© JUNGE FREIHEIT Verlag GmbH & Co. KG www.jungefreiheit.de 47/21 / 19. November 2021

Grüße aus … Rio
Zufrieden und glücklich
Wolfgang Bendel

Wir saßen fast allein an der etwas zu kurz geratenen Uferpromenade des Städtchens, das sich hinter einigen Inseln und Mangrovenwäldern vor dem nahen Meer versteckt. Wir schauten auf den brackigen Fluß und konnten beobachten, wie die Bäume am anderen Ufer allmählich mit dem Dunkel der einbrechenden Nacht eins wurden.

Die wenigen Restaurants und Bars hatten entweder geschlossen oder waren kaum besucht. Während der Nebensaison und erst recht unter der Woche verirren sich kaum Fremde in den kleinen Ort. Er liegt abgeschieden von den großen Verkehrsströmen.
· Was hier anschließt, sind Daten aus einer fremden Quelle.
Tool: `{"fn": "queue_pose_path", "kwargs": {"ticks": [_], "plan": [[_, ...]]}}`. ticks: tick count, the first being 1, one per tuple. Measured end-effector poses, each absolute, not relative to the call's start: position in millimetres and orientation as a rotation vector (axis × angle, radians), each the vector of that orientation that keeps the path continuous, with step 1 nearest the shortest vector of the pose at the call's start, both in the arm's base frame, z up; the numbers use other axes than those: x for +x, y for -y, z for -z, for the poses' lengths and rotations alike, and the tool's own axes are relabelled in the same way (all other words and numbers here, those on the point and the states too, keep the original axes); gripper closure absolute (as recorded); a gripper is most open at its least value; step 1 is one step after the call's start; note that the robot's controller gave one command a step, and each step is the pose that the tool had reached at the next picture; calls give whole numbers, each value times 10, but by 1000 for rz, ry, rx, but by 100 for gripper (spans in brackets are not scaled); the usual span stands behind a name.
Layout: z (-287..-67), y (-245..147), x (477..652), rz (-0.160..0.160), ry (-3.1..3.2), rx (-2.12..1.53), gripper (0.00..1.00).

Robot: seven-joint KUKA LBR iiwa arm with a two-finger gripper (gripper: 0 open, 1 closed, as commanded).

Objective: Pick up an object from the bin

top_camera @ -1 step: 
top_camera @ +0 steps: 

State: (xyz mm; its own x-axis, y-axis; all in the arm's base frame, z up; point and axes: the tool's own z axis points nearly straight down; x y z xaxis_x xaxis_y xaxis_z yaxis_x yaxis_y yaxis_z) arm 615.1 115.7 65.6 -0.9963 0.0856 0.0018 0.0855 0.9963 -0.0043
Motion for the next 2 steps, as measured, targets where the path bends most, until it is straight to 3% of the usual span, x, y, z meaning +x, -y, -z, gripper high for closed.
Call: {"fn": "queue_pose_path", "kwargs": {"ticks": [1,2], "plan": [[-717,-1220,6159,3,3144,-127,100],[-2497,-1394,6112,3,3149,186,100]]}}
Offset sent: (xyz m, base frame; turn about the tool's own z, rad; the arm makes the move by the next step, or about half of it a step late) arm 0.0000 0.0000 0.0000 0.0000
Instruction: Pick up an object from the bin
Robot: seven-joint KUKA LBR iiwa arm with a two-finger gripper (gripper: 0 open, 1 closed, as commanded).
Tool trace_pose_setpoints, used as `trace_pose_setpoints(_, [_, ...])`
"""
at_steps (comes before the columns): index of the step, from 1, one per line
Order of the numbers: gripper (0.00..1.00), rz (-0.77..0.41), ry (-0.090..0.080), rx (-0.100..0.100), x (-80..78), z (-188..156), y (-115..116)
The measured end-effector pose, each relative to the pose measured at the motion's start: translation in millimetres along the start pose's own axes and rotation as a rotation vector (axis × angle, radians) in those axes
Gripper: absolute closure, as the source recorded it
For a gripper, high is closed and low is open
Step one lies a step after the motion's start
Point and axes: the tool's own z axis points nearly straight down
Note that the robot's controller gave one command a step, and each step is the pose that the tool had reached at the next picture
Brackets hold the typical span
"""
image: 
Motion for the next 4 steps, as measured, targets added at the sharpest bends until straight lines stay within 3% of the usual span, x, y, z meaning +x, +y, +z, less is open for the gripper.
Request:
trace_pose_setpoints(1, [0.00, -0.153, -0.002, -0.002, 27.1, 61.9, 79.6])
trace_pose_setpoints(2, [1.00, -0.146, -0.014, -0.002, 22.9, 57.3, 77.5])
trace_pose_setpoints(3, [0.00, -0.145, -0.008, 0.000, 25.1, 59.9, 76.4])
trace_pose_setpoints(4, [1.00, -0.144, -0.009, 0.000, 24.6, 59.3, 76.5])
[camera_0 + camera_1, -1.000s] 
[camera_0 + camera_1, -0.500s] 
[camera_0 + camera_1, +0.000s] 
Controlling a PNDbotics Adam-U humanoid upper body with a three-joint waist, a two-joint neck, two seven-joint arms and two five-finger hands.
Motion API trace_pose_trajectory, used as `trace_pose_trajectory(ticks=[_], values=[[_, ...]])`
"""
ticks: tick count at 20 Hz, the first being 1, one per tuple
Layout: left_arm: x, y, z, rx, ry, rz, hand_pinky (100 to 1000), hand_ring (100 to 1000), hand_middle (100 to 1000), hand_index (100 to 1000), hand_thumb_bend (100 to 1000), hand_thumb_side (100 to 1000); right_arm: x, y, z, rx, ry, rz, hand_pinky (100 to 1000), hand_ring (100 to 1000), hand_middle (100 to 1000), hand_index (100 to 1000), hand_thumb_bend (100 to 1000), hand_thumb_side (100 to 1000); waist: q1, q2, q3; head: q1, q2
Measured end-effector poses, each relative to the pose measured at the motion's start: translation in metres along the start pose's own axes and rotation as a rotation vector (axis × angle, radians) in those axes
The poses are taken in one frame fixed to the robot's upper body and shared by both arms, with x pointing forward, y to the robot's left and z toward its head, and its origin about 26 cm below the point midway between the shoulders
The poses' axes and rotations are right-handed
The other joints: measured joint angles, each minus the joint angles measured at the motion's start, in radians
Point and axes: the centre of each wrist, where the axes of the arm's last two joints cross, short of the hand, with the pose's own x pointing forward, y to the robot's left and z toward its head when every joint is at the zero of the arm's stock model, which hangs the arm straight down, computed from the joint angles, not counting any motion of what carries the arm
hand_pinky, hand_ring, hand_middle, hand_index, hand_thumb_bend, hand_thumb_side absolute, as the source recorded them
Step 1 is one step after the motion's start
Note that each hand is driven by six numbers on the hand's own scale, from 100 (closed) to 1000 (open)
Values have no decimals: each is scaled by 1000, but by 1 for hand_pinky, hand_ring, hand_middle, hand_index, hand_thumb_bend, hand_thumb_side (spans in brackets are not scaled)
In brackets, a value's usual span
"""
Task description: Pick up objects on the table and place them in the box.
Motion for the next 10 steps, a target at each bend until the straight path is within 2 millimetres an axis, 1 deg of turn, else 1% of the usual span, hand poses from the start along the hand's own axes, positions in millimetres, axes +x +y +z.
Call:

Im Osten grenzt er ans Meer, nach Süden machen eine Vielzahl kleiner Inseln und verschlungene Mündungsarme des Flusses das Weiterkommen nur mit kleinen, flachbödigen Motorkähnen möglich. Richtung Westen sind es Sümpfe, die den Ort von der Außenwelt abschotten. Gäbe es nicht die Straße nach Norden, die in die eine gute Fahrstunde entfernt gelegene größere Stadt führt, wäre der Ort völlig isoliert.

Alle drei planen, dauerhaft in Brasilien zu bleiben. Die alte Heimat hatte ihnen nichts mehr zu sagen.

Wir waren zu viert. Zwei Männer, eine junge Frau, alle drei Deutsche, und ich. Der ältere der beiden Herren, hager und mit schütterem Haar unterbrach die Stille: „Als ich ein kleines Kind war, hatten meine Eltern einen Zirkus, der vom Süden Brasiliens in den Nordosten unterwegs war und überall anhielt, um Vorstellungen zu geben. Eines Tages fing der Zirkus Feuer und brannte vollständig ab. Das war dann das Ende. Jetzt bin ich zurückgekommen, um nach den Spuren meiner Kindheit zu suchen.“ 

Wir schauten überrascht auf, blieben aber stumm. Nach einigem Schweigen raffte sich der andere Mann auf, jünger, mit vollem Haar und kantigem Schädel: „Meine Geschichte ist etwas anders. Ich wurde in Brasilien als Kind deutscher Eltern geboren, kam aber bereits mit vier Jahren nach Deutschland. Seitdem war ich nie mehr in Brasilien. Als im Land Geborener war es kein Problem, mir einen brasilianischen Paß zu besorgen. Jetzt bin ich auch das erste Mal seit meiner Kindheit wieder im Land und hoffe, Menschen aus meiner frühen Kindheit zu treffen.“ 

Neugierig schauten wir jetzt in Richtung der jungen Frau: „Ich habe das Glück, daß ich hier im Homeoffice arbeiten kann, als digitaler Nomade, wenn man so will. Aus Deutschland wollte ich nicht zuletzt deshalb weg, weil ich mich nicht impfen lassen will.“

Alle drei planen, dauerhaft in Brasilien zu bleiben. Die alte Heimat hatte ihnen nichts mehr zu sagen. Sie wollten nur noch weg. Einige Wochen später erhielt ich von dem jüngeren der beiden Herren folgende Nachricht: „Meine Suche war erfolgreich. In meiner Geburtsstadt traf ich viele Menschen, die sich an mich noch erinnern konnten. Darunter mein damaliges Kindermädchen.“ Er wirkte zufrieden und glücklich.